Namespaces
Variants
Actions

Sine

From Encyclopedia of Mathematics
Jump to: navigation, search
The printable version is no longer supported and may have rendering errors. Please update your browser bookmarks and please use the default browser print function instead.

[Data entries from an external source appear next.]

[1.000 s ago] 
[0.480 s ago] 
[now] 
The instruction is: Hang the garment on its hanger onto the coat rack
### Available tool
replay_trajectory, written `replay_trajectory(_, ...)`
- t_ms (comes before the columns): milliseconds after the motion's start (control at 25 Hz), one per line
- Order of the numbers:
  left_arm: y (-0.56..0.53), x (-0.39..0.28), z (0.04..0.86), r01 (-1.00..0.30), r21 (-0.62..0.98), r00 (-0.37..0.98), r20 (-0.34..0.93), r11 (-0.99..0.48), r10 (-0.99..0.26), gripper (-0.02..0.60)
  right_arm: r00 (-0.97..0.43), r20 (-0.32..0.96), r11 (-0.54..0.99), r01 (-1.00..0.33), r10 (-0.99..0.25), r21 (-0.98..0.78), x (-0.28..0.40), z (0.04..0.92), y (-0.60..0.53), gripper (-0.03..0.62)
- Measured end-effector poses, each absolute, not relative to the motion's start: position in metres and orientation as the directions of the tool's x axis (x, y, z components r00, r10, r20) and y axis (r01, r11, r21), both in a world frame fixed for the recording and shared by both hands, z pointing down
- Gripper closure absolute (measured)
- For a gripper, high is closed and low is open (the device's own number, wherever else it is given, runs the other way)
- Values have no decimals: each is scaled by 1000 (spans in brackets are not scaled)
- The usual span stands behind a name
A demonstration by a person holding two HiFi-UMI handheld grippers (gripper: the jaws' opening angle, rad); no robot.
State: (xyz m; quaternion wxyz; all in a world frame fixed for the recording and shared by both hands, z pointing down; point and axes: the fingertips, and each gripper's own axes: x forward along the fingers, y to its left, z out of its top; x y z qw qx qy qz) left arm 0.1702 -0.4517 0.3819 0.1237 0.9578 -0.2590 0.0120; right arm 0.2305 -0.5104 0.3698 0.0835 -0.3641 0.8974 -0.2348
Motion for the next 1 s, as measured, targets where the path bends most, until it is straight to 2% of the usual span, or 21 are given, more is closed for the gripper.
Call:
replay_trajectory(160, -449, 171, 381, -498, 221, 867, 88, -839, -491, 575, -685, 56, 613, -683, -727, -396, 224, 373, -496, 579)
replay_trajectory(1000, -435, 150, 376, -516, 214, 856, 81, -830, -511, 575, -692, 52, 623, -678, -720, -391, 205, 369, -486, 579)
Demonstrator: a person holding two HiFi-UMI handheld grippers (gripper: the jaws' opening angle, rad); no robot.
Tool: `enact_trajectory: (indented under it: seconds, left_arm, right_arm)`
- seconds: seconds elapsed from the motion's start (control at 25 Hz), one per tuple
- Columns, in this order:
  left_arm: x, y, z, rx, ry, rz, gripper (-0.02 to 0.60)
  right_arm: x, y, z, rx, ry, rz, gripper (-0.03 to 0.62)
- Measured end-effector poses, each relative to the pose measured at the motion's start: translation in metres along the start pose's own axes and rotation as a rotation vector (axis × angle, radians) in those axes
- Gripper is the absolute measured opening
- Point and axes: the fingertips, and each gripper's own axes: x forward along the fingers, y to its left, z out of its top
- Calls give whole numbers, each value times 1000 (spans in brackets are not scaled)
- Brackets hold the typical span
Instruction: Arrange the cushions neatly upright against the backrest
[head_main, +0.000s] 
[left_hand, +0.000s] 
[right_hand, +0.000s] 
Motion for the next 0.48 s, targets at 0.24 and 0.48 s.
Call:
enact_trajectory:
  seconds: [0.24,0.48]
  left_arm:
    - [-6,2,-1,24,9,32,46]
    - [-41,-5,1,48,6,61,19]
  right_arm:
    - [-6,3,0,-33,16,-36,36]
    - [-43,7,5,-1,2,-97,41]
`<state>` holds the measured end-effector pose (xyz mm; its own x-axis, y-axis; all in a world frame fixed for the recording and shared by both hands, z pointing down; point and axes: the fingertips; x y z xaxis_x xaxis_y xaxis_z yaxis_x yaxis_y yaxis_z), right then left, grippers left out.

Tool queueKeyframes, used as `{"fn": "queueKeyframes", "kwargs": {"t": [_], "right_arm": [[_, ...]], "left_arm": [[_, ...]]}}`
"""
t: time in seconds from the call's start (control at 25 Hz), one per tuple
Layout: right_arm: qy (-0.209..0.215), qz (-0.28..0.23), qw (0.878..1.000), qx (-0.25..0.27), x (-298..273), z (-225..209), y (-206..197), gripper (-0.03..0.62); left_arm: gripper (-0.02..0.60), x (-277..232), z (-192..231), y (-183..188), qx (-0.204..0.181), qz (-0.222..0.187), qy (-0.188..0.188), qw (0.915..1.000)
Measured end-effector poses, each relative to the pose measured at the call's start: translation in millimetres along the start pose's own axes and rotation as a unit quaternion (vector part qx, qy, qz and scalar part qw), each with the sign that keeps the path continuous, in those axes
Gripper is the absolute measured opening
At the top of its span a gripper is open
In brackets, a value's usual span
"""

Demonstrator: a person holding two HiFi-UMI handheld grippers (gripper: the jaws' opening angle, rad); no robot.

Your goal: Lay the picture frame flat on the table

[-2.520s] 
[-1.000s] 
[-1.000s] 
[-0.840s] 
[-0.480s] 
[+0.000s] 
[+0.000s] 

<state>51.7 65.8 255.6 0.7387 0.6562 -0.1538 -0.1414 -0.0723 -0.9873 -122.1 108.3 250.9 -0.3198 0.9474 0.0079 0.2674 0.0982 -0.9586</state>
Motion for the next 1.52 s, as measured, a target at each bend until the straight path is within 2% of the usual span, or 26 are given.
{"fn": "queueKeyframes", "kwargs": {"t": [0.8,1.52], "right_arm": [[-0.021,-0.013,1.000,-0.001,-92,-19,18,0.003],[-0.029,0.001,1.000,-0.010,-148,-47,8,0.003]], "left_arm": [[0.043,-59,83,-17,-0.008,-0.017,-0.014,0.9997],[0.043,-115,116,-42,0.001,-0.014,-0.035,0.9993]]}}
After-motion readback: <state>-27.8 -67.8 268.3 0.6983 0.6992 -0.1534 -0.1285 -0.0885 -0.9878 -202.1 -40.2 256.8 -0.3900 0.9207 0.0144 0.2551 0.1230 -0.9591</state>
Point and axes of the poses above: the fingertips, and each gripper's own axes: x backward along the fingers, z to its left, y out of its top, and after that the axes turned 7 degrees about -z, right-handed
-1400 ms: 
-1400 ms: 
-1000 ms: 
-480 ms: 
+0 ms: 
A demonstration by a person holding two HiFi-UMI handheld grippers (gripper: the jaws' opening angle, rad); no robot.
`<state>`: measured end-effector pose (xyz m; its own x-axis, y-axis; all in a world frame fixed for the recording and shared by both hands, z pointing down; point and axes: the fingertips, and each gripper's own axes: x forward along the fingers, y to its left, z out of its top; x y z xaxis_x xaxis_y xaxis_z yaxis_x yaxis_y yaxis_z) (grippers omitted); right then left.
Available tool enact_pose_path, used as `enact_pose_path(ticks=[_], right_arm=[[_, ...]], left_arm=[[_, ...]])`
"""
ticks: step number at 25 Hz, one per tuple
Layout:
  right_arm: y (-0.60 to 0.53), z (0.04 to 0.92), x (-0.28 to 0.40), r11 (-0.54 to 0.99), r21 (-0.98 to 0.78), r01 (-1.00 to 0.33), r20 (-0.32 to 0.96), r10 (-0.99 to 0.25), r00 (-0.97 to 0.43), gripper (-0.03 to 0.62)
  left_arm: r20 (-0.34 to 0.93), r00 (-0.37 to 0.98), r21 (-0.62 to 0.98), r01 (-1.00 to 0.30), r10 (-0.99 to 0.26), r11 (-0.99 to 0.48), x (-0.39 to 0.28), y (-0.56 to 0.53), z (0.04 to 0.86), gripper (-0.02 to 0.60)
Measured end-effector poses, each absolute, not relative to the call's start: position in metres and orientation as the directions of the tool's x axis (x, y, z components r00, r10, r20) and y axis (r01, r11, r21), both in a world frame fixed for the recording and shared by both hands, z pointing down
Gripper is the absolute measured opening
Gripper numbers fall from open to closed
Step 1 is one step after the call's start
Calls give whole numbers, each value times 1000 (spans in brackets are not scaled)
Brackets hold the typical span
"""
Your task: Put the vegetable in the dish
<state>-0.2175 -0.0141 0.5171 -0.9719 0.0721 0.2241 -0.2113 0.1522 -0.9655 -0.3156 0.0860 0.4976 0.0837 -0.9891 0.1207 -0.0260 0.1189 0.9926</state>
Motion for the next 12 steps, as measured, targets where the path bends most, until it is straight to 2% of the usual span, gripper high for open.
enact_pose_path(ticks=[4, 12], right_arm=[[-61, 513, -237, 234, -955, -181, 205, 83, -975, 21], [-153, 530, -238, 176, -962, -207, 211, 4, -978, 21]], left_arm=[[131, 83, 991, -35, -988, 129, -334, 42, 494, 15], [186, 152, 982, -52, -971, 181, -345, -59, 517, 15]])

One of the trigonometric functions:

$$y=\sin x.$$

The domain of definition is the whole real line and the range of values is the interval $[-1,1]$. The sine is an odd periodic function of period $2\pi$. Sine and cosine are connected by the formula

$$\sin^2x+\cos^2x=1.$$

Sine and cosecant are connected by the formula

$$\sin x=\frac{1}{\operatorname{cosec}x}.$$

The derivative of sine is:

$$(\sin x)'=\cos x.$$

The indefinite integral of sine is:

$$\int\sin(x)\,dx=-\cos x+C.$$

Sine has the following power series representation:

$$\sin x=x-\frac{x^3}{3!}+\frac{x^5}{5!}-\dotsb,\qquad-\infty<x<\infty.$$

The function inverse to sine is called arcsine.

The sine and cosine of a complex argument $z$ are related to the exponential function by Euler's formulas:

$$e^{iz}=\cos z+i\sin z,\\\sin z=\frac{e^{iz}-e^{-iz}}{2i},$$

and if $z=ix$ is pure imaginary, then

$$\sin ix=-\sinh x,$$

where $\sinh x$ is the hyperbolic sine.


Comments

Of course, $\sin x$ can be defined by the Euler formulas or by its power series. A visual definition runs as follows. Consider the unit circle with centre at the origin $O$ in a rectangular coordinate system and with a rotating radius vector $OP$. Let $x$ be the angle between $OA$ and $OP$ (being reckoned positive in the counter-clockwise direction) and let $P'$ be the projection of $P$ on $OA$. Then $\sin x$ is defined as the ratio $(PP')/(OP)$, $\cos x$ as the ratio $(OP')/(OP)$ and $\tan x$ as the ratio $(PP')/(OP')$.

Figure: s085480a

Another, analytical, approach starts with the function $\phi$ defined on the closed interval $[-1,1]$ by $\phi(x)=\int_0^xdt/\sqrt{1-t^2}$. For $x=\pm1$ this integral is improper, but convergent. It is easy to see that $\phi$ is monotone increasing and continuous on the closed interval $[-1,1]$ and differentiable on the open interval $(-1,1)$, and has values in $[-\pi/2,\pi/2]$. So it has an inverse function, defined on $[-\pi/2,\pi/2]$, with values in $[-1,1]$. This function is called $\sin x$, and it can be proved that the domain of definition of this function can be continued to the whole real axis. The function $\phi$ is called arcsine.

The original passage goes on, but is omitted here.